Zoe Smith, head of advocacy at the persecution charity Open Doors, said North Korea, like the Berlin Wall, could collapse and the prayers of Christians were vital.

Dozens of faith leaders and NGO heads gathered for the day and were told that, despite horrendous human rights abuses continuing, opportunities were growing after North Korea’s communist economy collapsed in the 1990s causing mass famine that killed hundreds of thousands of people.

Informal capitalist markets have replaced the old system meaning possibilities to engage were opening, human rights expert Benedict Rogers said in his address.

‘Prison camps, arbitrary executions and torture persist,’ he said. ‘However, new opportunities for influence arise.
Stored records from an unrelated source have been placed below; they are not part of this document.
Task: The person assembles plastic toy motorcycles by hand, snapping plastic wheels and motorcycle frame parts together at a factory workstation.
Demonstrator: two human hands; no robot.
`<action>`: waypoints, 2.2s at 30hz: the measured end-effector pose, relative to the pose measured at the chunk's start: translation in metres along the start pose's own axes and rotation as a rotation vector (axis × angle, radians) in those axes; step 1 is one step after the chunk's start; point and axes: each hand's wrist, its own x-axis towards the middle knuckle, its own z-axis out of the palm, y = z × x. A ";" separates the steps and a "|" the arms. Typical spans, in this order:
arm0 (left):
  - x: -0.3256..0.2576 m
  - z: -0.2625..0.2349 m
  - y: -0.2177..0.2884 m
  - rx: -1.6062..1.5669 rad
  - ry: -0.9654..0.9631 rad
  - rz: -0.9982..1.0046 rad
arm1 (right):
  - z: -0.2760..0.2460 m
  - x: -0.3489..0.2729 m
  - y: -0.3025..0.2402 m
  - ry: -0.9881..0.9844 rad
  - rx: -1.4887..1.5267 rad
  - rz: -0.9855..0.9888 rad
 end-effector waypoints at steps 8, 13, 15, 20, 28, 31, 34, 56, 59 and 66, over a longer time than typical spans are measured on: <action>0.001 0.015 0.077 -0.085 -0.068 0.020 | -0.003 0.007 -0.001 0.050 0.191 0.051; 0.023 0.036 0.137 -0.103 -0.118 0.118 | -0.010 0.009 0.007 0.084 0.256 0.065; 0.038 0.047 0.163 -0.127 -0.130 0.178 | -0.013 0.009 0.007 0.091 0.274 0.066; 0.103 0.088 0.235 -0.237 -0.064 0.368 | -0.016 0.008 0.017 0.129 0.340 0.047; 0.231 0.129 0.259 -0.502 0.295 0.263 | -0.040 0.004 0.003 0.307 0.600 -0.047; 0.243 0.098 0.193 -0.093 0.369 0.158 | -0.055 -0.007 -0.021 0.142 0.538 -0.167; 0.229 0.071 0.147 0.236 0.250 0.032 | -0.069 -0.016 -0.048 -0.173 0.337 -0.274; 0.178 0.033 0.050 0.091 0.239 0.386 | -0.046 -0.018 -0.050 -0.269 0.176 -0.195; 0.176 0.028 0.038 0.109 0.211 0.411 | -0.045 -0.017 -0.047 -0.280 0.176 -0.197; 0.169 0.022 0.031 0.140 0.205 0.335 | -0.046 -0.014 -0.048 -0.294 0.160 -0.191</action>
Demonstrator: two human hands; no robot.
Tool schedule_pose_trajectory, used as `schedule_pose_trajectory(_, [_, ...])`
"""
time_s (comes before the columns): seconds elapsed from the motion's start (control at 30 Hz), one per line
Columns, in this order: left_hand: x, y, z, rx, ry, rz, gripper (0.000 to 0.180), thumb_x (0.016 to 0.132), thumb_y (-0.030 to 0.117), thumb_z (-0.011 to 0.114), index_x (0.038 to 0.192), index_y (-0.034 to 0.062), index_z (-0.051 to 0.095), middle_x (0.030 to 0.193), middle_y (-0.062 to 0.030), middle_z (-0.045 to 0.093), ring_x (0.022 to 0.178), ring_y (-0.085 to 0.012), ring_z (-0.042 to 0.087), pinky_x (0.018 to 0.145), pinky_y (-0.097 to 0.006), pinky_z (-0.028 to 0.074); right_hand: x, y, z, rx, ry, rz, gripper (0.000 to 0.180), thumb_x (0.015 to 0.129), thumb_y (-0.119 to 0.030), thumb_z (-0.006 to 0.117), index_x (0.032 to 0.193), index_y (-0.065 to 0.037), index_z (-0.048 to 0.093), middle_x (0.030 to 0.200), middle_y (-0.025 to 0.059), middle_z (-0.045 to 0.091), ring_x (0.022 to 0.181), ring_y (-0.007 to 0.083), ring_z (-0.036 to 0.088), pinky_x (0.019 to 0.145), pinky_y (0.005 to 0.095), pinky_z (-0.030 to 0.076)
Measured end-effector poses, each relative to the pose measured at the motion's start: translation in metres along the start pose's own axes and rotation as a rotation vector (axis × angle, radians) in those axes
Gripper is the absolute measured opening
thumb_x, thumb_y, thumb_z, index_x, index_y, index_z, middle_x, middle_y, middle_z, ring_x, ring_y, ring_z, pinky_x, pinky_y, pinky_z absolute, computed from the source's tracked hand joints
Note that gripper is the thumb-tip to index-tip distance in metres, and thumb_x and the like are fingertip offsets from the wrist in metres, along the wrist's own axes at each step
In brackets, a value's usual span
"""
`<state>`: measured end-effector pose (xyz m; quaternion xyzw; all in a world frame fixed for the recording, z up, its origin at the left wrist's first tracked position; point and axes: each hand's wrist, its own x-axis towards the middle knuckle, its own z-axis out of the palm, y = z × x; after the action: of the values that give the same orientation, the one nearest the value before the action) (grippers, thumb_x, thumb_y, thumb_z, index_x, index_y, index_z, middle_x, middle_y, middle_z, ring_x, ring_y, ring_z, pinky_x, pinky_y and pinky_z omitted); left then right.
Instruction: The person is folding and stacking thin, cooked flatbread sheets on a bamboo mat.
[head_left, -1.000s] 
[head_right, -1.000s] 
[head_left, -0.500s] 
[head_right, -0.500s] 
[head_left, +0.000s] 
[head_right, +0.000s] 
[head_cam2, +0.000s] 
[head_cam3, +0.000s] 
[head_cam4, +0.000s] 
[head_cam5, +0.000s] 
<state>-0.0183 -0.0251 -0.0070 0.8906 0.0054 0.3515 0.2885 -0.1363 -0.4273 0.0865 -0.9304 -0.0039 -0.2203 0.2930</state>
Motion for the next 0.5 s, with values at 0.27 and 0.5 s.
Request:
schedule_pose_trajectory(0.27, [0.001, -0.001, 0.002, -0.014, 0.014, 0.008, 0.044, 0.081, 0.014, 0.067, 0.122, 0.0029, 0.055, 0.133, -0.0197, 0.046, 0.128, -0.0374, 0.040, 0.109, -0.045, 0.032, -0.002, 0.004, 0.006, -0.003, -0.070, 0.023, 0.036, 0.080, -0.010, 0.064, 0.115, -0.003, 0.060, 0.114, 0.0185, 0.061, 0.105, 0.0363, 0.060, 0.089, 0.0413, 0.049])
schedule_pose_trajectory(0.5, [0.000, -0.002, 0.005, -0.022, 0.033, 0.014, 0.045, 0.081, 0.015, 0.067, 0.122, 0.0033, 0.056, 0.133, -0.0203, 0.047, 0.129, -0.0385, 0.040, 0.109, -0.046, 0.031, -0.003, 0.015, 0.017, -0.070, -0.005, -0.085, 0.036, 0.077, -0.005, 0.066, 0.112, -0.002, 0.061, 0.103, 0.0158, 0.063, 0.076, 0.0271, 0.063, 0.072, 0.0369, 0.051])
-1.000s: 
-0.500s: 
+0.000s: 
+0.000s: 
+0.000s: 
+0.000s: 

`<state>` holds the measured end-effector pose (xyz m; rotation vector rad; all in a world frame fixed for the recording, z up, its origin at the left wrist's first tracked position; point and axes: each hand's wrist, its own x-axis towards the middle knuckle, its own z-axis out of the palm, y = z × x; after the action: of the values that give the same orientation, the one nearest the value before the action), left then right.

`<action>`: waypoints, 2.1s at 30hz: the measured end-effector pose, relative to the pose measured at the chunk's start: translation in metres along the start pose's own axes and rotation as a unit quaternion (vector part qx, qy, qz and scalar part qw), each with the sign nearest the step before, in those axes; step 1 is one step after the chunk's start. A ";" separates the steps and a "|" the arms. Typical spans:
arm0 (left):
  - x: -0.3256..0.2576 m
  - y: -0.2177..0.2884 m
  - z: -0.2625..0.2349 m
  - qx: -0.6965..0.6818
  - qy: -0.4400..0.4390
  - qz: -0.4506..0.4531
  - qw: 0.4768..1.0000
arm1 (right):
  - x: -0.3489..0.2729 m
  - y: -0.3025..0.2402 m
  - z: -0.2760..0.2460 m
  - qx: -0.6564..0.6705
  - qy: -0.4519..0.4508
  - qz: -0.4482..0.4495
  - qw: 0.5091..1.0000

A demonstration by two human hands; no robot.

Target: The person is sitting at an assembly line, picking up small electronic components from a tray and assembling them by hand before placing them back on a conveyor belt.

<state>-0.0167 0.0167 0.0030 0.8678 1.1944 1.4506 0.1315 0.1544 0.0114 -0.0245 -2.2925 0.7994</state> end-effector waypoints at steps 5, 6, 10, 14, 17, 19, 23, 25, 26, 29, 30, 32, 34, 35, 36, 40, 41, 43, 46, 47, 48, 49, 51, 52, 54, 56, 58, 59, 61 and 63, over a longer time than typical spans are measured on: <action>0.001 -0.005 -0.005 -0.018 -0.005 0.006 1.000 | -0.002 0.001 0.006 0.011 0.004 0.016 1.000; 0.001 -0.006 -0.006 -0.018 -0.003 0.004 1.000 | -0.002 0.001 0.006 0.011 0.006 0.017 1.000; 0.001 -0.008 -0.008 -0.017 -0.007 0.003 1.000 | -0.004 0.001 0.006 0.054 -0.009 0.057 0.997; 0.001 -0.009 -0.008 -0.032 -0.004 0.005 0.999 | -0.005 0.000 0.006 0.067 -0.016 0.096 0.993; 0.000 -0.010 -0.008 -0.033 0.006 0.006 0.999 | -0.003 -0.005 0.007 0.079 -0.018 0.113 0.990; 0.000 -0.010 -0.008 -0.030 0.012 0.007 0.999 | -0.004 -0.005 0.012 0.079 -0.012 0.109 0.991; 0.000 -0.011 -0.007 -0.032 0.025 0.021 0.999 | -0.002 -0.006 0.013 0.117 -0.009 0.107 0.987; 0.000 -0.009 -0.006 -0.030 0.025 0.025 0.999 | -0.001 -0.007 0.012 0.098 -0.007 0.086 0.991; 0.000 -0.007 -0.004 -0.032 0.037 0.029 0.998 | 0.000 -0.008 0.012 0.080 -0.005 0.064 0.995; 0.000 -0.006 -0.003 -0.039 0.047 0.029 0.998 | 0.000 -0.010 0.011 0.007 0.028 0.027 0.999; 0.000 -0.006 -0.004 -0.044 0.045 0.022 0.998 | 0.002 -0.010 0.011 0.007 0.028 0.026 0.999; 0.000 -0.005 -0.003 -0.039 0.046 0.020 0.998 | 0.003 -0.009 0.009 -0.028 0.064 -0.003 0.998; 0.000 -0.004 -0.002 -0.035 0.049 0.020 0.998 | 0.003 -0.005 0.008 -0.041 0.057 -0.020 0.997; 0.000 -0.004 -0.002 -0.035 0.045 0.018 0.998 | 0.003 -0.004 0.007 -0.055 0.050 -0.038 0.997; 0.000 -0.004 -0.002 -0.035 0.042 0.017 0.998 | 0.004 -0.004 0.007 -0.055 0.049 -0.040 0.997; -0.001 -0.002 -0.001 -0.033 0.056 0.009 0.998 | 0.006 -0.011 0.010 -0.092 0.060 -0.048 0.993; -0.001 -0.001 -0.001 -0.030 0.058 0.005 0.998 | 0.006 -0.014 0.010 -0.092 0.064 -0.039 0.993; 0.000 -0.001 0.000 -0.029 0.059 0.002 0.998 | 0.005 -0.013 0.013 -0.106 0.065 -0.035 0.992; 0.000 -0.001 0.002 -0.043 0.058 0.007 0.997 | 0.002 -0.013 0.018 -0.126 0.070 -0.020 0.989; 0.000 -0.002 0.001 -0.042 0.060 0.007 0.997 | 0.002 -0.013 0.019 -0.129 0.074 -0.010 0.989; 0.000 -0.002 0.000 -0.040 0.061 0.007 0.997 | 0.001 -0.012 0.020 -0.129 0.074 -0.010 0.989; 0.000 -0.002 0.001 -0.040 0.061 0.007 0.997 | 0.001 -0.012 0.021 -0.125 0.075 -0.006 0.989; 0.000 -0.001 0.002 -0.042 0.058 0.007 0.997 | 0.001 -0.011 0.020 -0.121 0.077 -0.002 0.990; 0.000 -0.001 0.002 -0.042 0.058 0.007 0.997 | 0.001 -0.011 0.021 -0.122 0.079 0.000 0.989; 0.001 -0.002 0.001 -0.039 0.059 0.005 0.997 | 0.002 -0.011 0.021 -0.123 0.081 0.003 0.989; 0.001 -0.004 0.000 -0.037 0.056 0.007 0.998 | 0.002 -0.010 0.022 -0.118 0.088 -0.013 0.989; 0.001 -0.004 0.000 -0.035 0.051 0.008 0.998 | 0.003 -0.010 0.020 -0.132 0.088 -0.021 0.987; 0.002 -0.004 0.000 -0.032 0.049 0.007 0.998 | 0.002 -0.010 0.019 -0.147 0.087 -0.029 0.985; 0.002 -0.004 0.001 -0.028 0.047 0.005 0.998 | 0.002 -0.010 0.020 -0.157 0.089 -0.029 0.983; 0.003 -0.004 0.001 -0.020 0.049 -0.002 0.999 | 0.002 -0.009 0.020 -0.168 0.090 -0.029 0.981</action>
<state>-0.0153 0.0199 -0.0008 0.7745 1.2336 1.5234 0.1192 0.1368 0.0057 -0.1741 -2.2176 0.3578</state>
The economy is now less easily controlled than it was in its old communist form: this means that information which previously was blocked by the regime is increasingly entering the country by the back door.’

Rogers added: ‘We can overlook it no longer.’

The day of prayer offered a bleak insight into the reality of life, particularly for Christians in North Korea with two escapees outlining their experience.

While they spoke under Chatham House rules fearing for their ongoing safety even after having escaped, a UN Inquiry into North Korea sheds light on the situation.

‘The gravity, scale and nature of the human rights violations reveal a State that does not have any parallel in the contemporary world,’ it says.

‘Extermination, murder, enslavement, torture, imprisonment, rape, forced abortions and other sexual violence, persecution’ occur repeatedly.

It concludes: ‘There is an almost complete denial of the right to freedom of thought, conscience and religion, as well as the rights to freedom of opinion, expression, information and association’ and the regime ‘considers the spread of Christianity a particularly severe threat’.

As a result ‘Christians are prohibited from practising their religion and are persecuted.’

Rogers told Christian Today afterwards: ‘I was encouraged by the interest and the commitment of the people there.’